Chip Cards Help Monitor Home Patients

While many provider organizations are looking for ways to electronically connect home-bound patients to clinicians, a new effort combines chip technology with a decidedly low-tech feature—a paper card.


While many provider organizations are looking for ways to electronically connect home-bound patients to clinicians, a new effort combines chip technology with a decidedly low-tech feature—a paper card.

The program, designed to regularly monitor the health status of patients, uses a card with buttons that have an embedded chip in them. Patients press a button to start and then press other buttons to answer pre-selected questions about how they feel, medication adherence, pain levels and other appropriate indicators.

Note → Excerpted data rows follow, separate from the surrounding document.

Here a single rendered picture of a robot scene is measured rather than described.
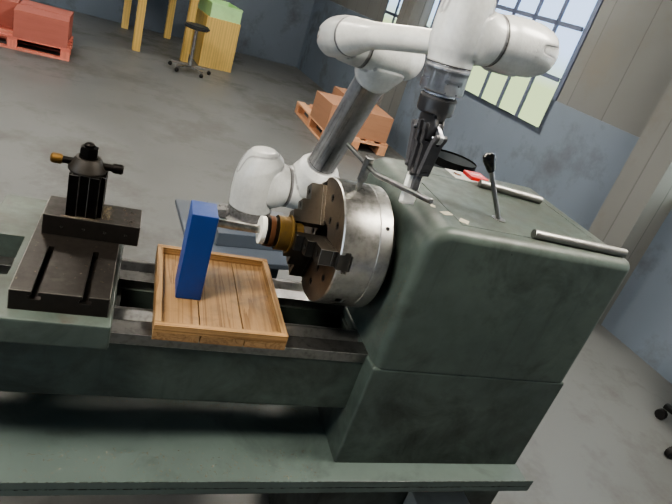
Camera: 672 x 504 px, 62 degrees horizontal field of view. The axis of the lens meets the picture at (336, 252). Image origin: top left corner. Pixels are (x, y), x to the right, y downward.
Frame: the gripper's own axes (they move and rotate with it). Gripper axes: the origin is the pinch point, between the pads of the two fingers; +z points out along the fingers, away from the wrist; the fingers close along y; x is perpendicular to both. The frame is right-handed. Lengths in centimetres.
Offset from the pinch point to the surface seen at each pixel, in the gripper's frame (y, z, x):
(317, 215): -19.0, 16.4, -12.3
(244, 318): -9, 41, -28
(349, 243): -2.8, 15.7, -9.1
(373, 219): -6.4, 10.7, -3.3
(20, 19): -592, 70, -174
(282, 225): -14.8, 18.2, -21.7
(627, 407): -81, 141, 225
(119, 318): -9, 43, -56

Information from the pressed chips is wirelessly transmitted to a cell phone, USB reader on a computer, or a home monitoring station. The information then is transmitted to personal health records vendor NoMoreClipboard and put into a PHR for a patient or family member, and in a Web portal for appropriate clinicians and case managers to access.

The card/technology vendor is iMPak Health, a joint venture of Meridian Health, a six-hospital delivery system in New Jersey, and CYPAK AB of Sweden. On the market now are cards to monitor pain, COPD, asthma, symptoms, stress, heart failure, and food & nutrition.

Meridian Health has piloted the cards for two years and has found patients find them very easy to use, says Mark Duda, consumer product sales representative. A card program can be rolled in 45 to 60 days, the cards cost about $30 apiece, and last for six to nine months, says Jeff Donnell, president at NoMoreClipboard. They both spoke with Health Data Management at HIMSS12.